Eu diria que é, no mínimo, engraçado eu ter que vir a conhecer o trabalho de uma designer brasileira através do blog de um evento realizado na África do Sul, tendo que retraduzir sua entrevista para o português. Sim, porque provavelmente ela não esteve dando entrevistas no FantáXtico ou Globo Repórter. Fico feliz pelo reconhecimento internacional, mas já era hora de (re)conhecermos nossos próprios designers.

A Paula Dib, por exemplo, que aplica o design sustentável à comunidades, usando habilidades e recursos locais, já foi reconhecida pelo British Council com o prêmio International Young Design Entrepreneur of the year e é fundadora do Transforma Design. Pois é, eu também não sabia disso.
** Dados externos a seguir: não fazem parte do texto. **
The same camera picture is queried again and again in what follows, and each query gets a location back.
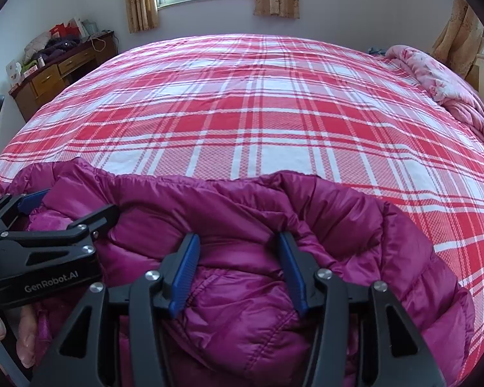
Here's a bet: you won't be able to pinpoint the pink floral blanket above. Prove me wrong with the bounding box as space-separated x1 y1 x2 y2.
385 44 484 150

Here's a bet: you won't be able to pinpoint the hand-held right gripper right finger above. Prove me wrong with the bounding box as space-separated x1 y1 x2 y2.
276 232 446 387

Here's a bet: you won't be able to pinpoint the grey cable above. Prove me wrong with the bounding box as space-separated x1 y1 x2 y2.
0 341 31 387

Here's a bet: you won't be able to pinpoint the yellow cable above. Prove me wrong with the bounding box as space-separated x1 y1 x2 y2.
89 30 114 52

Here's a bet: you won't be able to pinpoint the white paper bag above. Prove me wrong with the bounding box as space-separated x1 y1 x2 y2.
66 18 87 37

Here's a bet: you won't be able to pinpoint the dark purple clothes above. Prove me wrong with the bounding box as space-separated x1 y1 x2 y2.
36 37 79 61

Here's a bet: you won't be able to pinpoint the bed with red plaid sheet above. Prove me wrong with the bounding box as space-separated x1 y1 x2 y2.
0 33 484 387

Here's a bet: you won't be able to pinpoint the brown wooden desk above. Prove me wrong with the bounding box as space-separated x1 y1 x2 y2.
9 30 118 124

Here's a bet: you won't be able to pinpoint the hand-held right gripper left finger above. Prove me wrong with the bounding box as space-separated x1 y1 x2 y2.
31 233 201 387

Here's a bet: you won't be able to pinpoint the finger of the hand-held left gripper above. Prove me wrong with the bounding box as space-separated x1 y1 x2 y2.
0 189 51 233
0 204 120 267

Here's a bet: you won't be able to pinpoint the red gift bag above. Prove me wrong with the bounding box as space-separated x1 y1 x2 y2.
49 24 79 40

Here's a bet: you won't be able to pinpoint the pale cloth pile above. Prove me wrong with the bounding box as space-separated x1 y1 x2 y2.
23 32 51 63

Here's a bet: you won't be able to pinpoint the magenta quilted down jacket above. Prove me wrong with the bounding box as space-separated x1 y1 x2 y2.
0 157 476 387

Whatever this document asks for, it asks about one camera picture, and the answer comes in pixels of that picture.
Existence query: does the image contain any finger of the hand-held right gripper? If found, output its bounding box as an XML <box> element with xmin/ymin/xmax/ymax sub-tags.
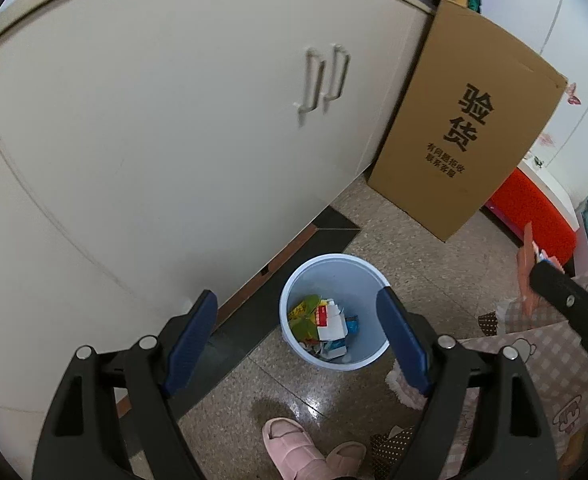
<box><xmin>530</xmin><ymin>259</ymin><xmax>588</xmax><ymax>378</ymax></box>

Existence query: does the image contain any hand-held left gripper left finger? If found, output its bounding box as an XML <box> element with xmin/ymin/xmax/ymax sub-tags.
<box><xmin>31</xmin><ymin>289</ymin><xmax>219</xmax><ymax>480</ymax></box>

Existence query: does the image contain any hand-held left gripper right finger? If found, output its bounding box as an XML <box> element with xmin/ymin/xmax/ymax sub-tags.
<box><xmin>376</xmin><ymin>285</ymin><xmax>560</xmax><ymax>480</ymax></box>

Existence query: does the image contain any orange snack packet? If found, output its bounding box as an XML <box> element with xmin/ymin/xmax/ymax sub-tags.
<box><xmin>516</xmin><ymin>221</ymin><xmax>564</xmax><ymax>313</ymax></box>

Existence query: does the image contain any red white box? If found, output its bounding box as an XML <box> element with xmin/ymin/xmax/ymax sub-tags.
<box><xmin>315</xmin><ymin>300</ymin><xmax>347</xmax><ymax>342</ymax></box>

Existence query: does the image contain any yellow white carton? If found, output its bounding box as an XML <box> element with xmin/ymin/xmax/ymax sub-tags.
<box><xmin>287</xmin><ymin>293</ymin><xmax>325</xmax><ymax>342</ymax></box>

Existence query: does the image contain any light blue plastic bin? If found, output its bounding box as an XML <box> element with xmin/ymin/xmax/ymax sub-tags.
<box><xmin>279</xmin><ymin>255</ymin><xmax>391</xmax><ymax>372</ymax></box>

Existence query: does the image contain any pink plush slipper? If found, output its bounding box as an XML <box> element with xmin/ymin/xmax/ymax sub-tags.
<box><xmin>478</xmin><ymin>299</ymin><xmax>524</xmax><ymax>337</ymax></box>
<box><xmin>385</xmin><ymin>357</ymin><xmax>427</xmax><ymax>411</ymax></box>
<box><xmin>370</xmin><ymin>425</ymin><xmax>417</xmax><ymax>480</ymax></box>

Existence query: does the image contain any red storage box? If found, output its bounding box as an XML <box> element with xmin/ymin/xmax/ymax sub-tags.
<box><xmin>486</xmin><ymin>157</ymin><xmax>579</xmax><ymax>263</ymax></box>

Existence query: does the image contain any pink rubber slipper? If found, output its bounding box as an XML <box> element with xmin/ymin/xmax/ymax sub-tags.
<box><xmin>326</xmin><ymin>441</ymin><xmax>368</xmax><ymax>480</ymax></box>
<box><xmin>263</xmin><ymin>417</ymin><xmax>335</xmax><ymax>480</ymax></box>

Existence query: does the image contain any white two-door cabinet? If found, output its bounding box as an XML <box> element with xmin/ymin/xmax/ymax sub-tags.
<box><xmin>0</xmin><ymin>0</ymin><xmax>441</xmax><ymax>463</ymax></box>

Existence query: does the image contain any large cardboard box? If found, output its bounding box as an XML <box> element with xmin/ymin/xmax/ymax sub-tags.
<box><xmin>367</xmin><ymin>0</ymin><xmax>568</xmax><ymax>242</ymax></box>

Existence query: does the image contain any white wardrobe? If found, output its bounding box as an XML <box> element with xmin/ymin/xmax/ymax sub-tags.
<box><xmin>478</xmin><ymin>0</ymin><xmax>588</xmax><ymax>182</ymax></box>

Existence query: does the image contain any metal cabinet handle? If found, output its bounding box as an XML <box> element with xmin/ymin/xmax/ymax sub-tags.
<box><xmin>297</xmin><ymin>49</ymin><xmax>325</xmax><ymax>114</ymax></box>
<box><xmin>322</xmin><ymin>45</ymin><xmax>351</xmax><ymax>102</ymax></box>

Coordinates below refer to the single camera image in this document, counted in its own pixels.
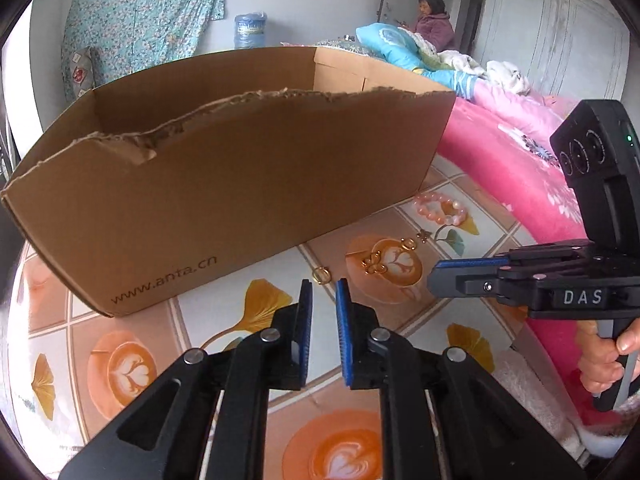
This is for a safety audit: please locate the leaf and coffee patterned tablecloth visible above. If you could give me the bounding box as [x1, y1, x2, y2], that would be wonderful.
[7, 152, 541, 480]

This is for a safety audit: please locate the grey lace bedspread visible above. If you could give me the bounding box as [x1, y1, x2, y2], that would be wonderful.
[280, 35, 371, 53]

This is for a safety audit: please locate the grey red patterned pillow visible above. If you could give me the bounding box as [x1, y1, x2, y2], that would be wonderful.
[67, 46, 101, 101]

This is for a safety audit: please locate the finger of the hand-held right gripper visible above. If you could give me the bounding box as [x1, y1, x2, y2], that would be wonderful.
[427, 262, 542, 307]
[437, 241, 596, 275]

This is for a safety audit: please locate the blue floral quilt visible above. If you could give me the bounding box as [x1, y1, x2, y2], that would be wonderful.
[356, 22, 481, 100]

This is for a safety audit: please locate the white wardrobe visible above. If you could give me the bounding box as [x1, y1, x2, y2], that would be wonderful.
[475, 0, 633, 111]

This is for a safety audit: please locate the gold bow earring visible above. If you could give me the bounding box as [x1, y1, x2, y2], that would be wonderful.
[361, 251, 390, 276]

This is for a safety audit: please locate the grey door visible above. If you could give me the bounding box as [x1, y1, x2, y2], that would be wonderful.
[452, 0, 488, 53]

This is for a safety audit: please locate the brown cardboard box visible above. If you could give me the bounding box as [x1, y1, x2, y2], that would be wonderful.
[0, 46, 457, 318]

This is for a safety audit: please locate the blue water bottle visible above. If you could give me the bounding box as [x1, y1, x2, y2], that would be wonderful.
[234, 11, 269, 51]

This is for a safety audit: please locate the teal floral hanging cloth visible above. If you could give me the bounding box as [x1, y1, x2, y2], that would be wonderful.
[61, 0, 227, 93]

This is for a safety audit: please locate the pink bead bracelet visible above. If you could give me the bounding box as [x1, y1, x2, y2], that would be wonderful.
[412, 191, 469, 226]

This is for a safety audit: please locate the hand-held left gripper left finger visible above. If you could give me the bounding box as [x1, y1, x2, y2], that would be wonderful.
[59, 280, 314, 480]

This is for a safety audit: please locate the white crumpled cloth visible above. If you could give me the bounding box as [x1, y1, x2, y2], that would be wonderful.
[440, 50, 533, 96]

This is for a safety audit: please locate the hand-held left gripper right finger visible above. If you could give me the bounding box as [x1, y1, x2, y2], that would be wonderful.
[336, 279, 586, 480]

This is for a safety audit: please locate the person's right hand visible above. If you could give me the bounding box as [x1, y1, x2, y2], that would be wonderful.
[575, 319, 640, 397]

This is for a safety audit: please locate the pink floral blanket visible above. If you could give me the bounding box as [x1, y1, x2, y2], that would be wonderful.
[435, 80, 640, 426]

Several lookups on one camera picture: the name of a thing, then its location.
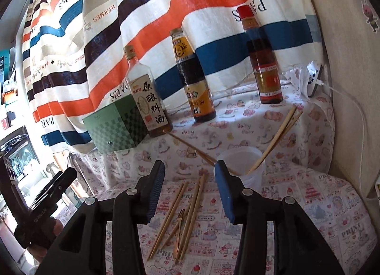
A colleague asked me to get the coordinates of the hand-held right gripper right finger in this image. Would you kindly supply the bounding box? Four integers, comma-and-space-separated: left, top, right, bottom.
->
215, 160, 345, 275

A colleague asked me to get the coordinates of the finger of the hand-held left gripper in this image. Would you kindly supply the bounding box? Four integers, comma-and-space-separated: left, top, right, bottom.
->
27, 167, 78, 214

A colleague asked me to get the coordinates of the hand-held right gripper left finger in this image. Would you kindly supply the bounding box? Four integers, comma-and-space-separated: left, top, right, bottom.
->
38, 160, 166, 275

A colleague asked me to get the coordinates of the wooden chopstick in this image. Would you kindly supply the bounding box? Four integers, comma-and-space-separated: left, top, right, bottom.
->
163, 130, 239, 175
161, 222, 180, 248
147, 182, 188, 261
249, 106, 297, 175
258, 111, 303, 163
175, 178, 202, 264
180, 175, 206, 258

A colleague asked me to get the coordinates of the translucent plastic cup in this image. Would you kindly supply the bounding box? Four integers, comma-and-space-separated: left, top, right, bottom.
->
218, 147, 266, 189

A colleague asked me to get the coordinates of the gold metal fork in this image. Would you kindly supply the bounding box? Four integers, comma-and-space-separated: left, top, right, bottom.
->
175, 209, 186, 260

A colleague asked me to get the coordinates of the person's left hand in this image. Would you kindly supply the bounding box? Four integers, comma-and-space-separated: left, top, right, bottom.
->
28, 218, 64, 265

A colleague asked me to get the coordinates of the cluttered shelf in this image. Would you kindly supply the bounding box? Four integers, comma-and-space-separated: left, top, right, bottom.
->
0, 46, 40, 192

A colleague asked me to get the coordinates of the green checkered box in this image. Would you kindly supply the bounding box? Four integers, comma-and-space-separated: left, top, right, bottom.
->
82, 94, 149, 154

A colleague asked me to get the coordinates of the bear print cloth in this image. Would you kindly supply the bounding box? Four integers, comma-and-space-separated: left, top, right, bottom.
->
68, 81, 336, 196

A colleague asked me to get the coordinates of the clear cooking wine bottle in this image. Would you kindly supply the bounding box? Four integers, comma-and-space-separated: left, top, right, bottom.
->
124, 45, 173, 138

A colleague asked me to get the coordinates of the strawberry print tablecloth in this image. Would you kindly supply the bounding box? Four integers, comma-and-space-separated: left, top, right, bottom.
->
53, 168, 378, 275

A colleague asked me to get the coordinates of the dark sauce bottle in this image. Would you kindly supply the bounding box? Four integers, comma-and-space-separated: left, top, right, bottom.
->
169, 27, 217, 123

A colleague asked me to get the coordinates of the red cap sauce bottle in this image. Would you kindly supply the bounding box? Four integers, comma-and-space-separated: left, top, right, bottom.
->
236, 5, 283, 104

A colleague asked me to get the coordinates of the white charger plug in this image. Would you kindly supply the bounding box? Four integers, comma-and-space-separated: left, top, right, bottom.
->
307, 63, 325, 98

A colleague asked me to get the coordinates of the striped curtain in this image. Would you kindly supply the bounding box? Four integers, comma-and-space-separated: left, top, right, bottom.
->
22, 0, 319, 154

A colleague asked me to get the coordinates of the white cable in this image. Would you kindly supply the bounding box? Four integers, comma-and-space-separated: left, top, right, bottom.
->
319, 80, 367, 194

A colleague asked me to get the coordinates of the cartoon wall sticker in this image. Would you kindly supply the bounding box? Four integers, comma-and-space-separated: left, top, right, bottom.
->
360, 0, 380, 32
Seu processo inclui muito diálogo, respeito, curiosidade e trabalho coletivo direto com os membros das comunidades: “O que eu tento fazer é pensar criativamente e agir de maneira local em contextos e circunstâncias diferentes.

 

De situações micro à macro, o papel do designer deve ser enxergar necessidades e públicos especificos, principalmente em um país tão grande e desigual como o nosso, e (tentar) ir contra uma situação de globalização extrema e de produtos sem personalidade. Eu admiro o design holandês, a qualidade Made in Italy e assim por diante, mas me decepciona ver indústrias da minha cidade ou região que, ao invés de desenvolver produtos com identidade própria e local, preferem continuar produzindo cópias.